■ WHAT THE TASK ASKS: Which lines in the data below contain the word "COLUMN"? Copy each of them.

■ RECORDED INFORMATION:
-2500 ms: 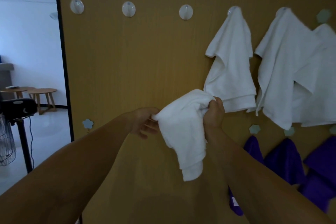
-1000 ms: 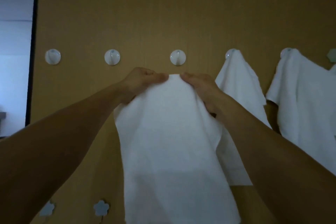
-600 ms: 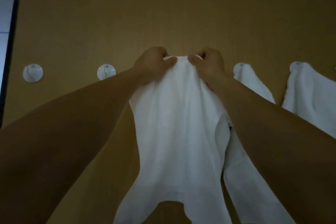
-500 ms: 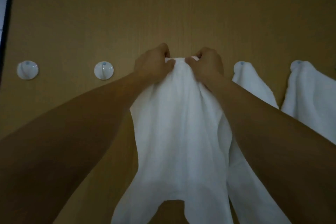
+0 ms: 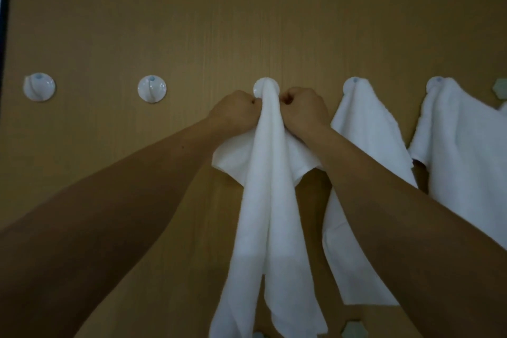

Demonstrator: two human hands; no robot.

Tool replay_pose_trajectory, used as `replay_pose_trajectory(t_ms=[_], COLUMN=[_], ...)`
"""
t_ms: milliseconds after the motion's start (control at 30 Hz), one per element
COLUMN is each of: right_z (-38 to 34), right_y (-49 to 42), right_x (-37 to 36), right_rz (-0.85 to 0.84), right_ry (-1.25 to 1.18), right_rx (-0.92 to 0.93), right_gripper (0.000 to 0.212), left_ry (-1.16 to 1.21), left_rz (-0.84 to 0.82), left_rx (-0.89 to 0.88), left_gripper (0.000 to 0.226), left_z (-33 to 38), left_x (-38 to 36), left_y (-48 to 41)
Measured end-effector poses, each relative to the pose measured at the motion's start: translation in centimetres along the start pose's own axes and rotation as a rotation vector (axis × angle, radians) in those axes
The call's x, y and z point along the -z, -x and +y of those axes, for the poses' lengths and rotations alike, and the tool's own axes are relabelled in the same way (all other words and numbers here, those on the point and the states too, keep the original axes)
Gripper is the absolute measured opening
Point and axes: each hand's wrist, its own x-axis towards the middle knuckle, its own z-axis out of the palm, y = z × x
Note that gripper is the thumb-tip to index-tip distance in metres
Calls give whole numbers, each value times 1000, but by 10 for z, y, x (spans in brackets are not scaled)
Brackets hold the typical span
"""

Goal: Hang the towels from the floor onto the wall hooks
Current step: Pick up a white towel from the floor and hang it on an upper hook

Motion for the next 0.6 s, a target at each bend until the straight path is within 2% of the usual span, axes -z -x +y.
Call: replay_pose_trajectory(t_ms=[67, 100, 133, 233, 333, 467, 600], right_z=[1, 1, 2, 0, -1, 0, 4], right_y=[5, 9, 13, 34, 55, 74, 95], right_x=[2, 3, 3, -2, -10, -20, -22], right_rz=[38, 72, 104, 95, 24, -7, -41], right_ry=[73, 88, 73, -144, -224, -294, -308], right_rx=[26, 52, 76, 71, 62, -5, -75], right_gripper=[17, 21, 26, 34, 38, 36, 43], left_ry=[-119, -178, -199, 23, 295, 212, 134], left_rz=[187, 284, 336, 293, 192, 138, 143], left_rx=[-33, -70, -111, -214, -132, -135, -165], left_gripper=[27, 25, 33, 26, 35, 34, 39], left_z=[1, 1, 1, 3, 3, -9, -23], left_x=[1, 1, 1, -5, -18, -33, -33], left_y=[3, 5, 7, 17, 39, 65, 85])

■ TASK RESULT:
Tool replay_pose_trajectory, used as `replay_pose_trajectory(t_ms=[_], COLUMN=[_], ...)`
COLUMN is each of: right_z (-38 to 34), right_y (-49 to 42), right_x (-37 to 36), right_rz (-0.85 to 0.84), right_ry (-1.25 to 1.18), right_rx (-0.92 to 0.93), right_gripper (0.000 to 0.212), left_ry (-1.16 to 1.21), left_rz (-0.84 to 0.82), left_rx (-0.89 to 0.88), left_gripper (0.000 to 0.226), left_z (-33 to 38), left_x (-38 to 36), left_y (-48 to 41)

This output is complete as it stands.